Ini berkaitan dengan karakteristik biologis seperti tumor dengan semakin tinggi proporsi
tumor musin dengan diferensiasi yang rendah. Sebagai akibatnya, pasien yang lebih muda datang
dengan penyakit dengan tingkat yang lebih lanjut. Pasien-pasien seperti itu memerlukan
diagnosis dini dan pendekatan radikal untuk ditatalaksana.

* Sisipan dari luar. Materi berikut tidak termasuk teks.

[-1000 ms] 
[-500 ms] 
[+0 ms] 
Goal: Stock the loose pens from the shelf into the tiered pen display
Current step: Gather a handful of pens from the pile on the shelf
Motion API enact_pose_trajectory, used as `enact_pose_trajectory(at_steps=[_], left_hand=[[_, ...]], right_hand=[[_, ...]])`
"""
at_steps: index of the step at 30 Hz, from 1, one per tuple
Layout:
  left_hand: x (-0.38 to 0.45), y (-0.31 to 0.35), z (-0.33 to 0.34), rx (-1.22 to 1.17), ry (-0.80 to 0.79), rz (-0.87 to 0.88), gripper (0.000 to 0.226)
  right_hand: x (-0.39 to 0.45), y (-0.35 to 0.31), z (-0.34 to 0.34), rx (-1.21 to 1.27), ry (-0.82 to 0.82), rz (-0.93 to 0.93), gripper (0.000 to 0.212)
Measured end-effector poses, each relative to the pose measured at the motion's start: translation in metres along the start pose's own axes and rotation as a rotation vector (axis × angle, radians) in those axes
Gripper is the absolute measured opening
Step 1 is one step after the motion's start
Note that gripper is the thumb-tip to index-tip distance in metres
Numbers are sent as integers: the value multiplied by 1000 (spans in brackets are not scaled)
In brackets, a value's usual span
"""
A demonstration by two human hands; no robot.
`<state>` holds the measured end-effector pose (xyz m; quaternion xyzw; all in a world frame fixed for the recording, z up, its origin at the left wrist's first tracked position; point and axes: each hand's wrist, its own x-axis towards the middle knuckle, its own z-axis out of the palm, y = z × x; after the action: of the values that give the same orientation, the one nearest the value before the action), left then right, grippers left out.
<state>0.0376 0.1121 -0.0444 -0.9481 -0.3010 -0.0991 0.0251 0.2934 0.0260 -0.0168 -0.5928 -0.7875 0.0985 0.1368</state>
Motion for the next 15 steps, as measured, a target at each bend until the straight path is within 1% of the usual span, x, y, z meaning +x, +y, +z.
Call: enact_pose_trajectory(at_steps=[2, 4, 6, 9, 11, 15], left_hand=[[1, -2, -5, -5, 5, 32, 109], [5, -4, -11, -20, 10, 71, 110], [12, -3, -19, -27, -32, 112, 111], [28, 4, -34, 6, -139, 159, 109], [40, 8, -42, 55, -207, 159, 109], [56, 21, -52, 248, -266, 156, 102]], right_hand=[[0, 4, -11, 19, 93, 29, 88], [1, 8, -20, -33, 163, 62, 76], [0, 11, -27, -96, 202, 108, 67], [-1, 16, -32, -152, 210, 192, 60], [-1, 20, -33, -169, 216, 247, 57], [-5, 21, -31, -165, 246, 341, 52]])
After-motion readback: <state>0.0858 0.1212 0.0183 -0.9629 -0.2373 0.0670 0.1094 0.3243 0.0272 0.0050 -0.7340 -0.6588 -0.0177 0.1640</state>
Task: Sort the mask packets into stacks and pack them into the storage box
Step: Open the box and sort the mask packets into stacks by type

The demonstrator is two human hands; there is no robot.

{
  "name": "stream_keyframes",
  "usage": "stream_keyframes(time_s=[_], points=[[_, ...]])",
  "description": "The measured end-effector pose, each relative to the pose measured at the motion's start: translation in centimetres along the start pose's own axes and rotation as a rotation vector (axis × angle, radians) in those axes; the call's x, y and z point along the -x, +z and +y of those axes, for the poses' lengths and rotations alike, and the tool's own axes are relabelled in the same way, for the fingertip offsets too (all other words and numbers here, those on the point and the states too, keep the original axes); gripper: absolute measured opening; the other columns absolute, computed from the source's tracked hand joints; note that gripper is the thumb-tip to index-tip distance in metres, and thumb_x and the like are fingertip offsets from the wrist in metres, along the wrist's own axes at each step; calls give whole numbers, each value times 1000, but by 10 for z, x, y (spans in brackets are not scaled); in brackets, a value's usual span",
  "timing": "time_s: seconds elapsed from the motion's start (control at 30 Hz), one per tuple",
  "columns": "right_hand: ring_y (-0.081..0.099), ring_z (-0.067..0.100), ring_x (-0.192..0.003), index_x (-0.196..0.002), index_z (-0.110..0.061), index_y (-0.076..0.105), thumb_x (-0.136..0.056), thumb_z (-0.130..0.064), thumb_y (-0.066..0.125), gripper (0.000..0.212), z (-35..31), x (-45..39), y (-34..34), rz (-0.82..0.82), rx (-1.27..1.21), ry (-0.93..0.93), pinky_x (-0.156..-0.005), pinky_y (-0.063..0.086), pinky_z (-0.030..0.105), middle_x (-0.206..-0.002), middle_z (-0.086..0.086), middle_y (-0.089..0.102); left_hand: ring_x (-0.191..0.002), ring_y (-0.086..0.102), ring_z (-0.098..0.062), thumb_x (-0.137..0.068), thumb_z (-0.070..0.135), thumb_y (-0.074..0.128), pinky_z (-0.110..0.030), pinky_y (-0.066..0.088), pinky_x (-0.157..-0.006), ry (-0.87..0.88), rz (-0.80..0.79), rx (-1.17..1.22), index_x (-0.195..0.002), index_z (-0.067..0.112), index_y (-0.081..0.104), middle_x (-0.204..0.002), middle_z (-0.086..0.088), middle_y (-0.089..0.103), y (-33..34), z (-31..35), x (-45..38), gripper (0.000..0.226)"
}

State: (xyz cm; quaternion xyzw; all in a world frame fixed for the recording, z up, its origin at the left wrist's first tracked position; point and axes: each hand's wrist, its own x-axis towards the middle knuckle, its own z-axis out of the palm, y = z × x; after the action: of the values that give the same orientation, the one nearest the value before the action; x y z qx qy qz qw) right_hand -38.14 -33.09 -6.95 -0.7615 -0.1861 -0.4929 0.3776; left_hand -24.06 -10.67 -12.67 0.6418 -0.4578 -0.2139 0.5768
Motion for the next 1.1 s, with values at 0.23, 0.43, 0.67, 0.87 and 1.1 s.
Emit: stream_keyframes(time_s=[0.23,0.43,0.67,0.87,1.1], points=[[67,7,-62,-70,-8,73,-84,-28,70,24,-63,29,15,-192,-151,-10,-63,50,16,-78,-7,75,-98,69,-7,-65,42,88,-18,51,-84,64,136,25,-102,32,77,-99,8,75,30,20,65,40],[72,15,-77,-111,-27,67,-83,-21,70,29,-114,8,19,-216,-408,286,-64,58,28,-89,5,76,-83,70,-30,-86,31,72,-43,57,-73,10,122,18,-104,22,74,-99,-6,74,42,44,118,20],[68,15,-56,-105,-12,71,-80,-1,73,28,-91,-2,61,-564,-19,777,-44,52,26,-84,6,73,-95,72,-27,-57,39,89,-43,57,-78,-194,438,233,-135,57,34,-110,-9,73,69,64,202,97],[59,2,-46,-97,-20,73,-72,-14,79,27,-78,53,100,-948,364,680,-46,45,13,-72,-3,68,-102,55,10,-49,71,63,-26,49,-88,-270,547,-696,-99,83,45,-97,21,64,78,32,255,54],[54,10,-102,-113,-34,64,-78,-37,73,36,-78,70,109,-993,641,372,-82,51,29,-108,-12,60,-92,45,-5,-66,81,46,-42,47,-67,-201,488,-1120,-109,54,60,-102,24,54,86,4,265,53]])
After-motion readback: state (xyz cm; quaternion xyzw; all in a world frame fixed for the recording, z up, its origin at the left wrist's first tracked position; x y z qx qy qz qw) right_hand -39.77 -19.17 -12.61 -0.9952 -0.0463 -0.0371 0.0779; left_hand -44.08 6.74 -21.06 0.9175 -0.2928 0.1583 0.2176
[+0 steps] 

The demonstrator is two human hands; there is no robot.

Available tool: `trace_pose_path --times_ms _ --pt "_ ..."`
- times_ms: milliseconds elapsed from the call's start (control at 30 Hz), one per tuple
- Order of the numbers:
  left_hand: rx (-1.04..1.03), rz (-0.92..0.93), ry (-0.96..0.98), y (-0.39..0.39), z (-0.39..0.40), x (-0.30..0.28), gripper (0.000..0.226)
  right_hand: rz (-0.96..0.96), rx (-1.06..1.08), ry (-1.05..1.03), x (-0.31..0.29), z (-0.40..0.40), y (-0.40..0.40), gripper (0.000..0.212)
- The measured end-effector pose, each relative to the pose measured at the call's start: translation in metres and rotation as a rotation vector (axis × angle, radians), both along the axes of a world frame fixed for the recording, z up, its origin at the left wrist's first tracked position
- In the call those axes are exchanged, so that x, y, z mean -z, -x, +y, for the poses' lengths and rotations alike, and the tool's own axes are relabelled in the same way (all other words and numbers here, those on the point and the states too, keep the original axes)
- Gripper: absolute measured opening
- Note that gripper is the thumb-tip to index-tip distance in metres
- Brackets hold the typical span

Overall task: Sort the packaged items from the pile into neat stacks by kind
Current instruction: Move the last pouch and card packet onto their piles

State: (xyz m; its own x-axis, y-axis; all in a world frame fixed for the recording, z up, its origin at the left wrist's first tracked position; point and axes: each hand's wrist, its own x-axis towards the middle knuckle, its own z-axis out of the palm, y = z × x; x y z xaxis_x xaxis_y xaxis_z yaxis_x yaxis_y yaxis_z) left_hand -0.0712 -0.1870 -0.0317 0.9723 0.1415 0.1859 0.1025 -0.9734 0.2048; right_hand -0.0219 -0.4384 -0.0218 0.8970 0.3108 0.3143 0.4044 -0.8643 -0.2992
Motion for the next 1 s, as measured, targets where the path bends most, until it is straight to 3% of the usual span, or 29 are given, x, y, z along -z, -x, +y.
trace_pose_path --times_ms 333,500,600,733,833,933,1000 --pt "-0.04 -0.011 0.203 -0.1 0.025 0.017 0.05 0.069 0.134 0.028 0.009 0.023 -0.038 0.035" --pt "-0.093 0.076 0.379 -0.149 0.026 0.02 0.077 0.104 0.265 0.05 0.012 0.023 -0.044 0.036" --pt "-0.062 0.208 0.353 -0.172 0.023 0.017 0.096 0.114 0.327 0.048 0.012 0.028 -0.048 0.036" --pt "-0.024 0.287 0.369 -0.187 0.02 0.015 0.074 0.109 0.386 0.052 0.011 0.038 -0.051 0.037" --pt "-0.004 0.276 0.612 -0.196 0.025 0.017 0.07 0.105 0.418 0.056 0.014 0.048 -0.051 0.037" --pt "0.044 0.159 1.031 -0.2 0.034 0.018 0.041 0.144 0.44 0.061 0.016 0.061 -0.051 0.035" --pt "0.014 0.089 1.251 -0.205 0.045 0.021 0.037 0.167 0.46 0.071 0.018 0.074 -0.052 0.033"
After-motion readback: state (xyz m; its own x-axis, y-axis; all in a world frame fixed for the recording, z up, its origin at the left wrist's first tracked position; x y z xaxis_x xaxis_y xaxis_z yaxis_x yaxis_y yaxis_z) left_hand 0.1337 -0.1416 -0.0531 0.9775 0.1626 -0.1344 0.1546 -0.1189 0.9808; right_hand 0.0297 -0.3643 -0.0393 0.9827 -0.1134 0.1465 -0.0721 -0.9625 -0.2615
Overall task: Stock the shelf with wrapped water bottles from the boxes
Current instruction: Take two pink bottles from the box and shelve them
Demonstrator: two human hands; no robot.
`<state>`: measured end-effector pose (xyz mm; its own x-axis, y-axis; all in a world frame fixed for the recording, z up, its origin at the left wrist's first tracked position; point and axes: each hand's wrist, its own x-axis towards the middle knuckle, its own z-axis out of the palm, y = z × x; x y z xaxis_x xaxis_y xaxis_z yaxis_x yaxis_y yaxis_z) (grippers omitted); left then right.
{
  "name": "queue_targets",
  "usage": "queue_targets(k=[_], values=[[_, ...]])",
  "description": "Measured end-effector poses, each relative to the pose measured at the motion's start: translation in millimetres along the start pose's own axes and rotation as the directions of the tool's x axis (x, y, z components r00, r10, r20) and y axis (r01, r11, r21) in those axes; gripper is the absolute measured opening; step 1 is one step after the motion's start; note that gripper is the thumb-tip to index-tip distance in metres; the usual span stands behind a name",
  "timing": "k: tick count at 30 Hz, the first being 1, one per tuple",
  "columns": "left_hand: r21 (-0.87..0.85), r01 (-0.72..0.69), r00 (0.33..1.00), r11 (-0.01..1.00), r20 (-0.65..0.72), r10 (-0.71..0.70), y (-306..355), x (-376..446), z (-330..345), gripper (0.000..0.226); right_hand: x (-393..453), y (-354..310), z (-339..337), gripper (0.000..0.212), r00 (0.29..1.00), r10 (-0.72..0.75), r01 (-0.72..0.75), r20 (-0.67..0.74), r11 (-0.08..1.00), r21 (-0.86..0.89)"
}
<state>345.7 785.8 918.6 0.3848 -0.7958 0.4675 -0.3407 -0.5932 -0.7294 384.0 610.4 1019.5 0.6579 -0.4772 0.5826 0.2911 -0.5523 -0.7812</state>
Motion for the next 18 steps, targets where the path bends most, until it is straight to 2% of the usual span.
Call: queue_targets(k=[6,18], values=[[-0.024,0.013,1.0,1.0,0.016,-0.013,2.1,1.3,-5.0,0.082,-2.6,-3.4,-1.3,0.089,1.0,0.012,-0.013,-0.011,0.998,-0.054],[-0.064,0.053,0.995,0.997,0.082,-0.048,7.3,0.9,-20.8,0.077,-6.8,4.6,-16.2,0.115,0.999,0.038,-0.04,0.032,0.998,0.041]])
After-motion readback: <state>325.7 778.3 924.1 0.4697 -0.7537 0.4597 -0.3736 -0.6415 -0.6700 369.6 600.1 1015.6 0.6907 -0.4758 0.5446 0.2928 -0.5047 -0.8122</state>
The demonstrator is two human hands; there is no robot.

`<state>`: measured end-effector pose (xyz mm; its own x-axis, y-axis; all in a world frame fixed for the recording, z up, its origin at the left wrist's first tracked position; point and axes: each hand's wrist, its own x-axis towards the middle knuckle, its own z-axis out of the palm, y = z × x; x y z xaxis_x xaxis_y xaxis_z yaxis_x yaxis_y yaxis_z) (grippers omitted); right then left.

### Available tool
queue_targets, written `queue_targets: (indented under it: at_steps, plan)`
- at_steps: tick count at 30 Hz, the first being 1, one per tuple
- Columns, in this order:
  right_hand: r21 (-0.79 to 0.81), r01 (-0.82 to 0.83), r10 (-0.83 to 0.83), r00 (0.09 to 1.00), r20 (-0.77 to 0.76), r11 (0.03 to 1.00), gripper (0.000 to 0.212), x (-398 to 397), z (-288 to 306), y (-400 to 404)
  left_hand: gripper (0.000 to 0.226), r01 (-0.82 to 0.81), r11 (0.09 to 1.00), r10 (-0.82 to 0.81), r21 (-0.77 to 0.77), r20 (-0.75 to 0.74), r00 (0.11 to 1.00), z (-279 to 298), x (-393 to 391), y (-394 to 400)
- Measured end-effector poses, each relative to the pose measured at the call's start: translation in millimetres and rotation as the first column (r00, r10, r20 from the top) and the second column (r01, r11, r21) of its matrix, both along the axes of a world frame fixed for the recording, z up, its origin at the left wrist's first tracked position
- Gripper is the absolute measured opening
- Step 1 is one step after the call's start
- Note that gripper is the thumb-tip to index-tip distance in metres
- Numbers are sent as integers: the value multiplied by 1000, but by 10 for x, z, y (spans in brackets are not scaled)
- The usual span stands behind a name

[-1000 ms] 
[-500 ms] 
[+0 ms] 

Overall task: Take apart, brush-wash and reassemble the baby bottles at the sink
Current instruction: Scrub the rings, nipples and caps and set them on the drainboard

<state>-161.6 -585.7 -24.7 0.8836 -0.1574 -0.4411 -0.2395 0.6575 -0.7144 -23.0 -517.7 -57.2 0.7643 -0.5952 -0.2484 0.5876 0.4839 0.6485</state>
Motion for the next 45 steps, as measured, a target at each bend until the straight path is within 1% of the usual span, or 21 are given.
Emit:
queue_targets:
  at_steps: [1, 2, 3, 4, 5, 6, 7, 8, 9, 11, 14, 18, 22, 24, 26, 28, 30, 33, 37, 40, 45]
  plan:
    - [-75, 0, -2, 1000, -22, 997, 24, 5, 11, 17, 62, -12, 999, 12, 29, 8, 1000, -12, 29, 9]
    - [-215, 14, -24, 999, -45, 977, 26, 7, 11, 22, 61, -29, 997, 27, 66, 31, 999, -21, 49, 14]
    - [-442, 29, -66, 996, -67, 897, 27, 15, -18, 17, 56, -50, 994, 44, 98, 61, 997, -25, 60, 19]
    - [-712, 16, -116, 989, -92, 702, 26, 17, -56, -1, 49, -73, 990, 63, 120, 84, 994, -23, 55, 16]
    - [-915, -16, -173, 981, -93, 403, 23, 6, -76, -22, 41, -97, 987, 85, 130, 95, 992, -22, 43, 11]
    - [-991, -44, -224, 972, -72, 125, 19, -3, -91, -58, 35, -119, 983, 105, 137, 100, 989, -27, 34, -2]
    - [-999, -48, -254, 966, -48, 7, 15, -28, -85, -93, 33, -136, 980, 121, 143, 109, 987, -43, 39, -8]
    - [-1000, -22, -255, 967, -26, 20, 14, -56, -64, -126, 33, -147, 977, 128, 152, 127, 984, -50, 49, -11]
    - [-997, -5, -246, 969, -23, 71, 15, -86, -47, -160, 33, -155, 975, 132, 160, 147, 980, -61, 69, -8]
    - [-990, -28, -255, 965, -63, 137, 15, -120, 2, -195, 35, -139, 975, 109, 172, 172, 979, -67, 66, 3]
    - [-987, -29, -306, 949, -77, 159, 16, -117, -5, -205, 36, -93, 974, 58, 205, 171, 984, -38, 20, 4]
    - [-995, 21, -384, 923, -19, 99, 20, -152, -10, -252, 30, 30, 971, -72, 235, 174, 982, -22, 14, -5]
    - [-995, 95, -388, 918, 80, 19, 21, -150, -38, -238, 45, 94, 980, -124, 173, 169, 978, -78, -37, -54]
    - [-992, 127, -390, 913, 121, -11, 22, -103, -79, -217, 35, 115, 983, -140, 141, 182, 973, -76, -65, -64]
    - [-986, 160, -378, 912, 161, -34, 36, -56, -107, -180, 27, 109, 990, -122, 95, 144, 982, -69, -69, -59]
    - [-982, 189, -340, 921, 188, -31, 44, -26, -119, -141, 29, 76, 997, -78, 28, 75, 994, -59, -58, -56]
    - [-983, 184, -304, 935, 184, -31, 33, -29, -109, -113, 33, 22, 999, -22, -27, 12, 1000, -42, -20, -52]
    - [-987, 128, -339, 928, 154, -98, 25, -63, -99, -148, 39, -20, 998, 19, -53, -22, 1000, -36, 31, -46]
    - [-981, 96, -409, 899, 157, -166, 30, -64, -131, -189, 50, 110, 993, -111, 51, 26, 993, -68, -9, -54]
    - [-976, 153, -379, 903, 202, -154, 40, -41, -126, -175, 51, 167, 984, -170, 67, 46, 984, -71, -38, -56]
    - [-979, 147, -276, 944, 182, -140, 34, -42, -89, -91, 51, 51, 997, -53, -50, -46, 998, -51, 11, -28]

Satu dari 6 pasien dilaporkan meninggal karena kondisi komorbiditas. Bagaimanapun, hanya
sedikit studi dan pendalaman pada teknik bedah dan perawatan post operasi seperti optimalisasi
nutrisi yang secara empiris dalam membuat prognosis lebih baik (Barret, K ., 2011).
Komplikasi
Komplikasi pos-operatif lebih banyak terjadi di anastomosis Billroth tipe II. Prosedur
Billroth I umumnya lebih sederhana untuk dierjakan daripada metode yang lainnya. Teknik
bedah Billroth I ini dipertimbangkan lebih fisiologis dengan menjaga kontinuitas traktus digestif
dengan duodenum dan secara teoritis mempertahankan sinyal autokrin dan parakrin

dan

mekanisme umpan balik pada traktus digestivus. Oleh karena itu, Billroth anastomosis tipe I
lebih baik daripada Billroth II (Sah, BK., et al., 2009).
Komplikasi secara keseluruhan lebih tinggi pada kelompok Billroth II, khususnya komplikasi
infeksi. Infeksi intrabdominal banyak pada kelompok Billroth II yang dapat merupakan akibat
kebocoran anastomosis dan pankreatitis postoperasi. Ini mungkin tidak karena pankreatitis atau
kebocoran anastomosis, tetapi lebih karena kompleksitas operasi yang memiliki lebih banyak
risiko komplikasi termasuik komplikasi infeksi (Sah, BK., et al., 2009).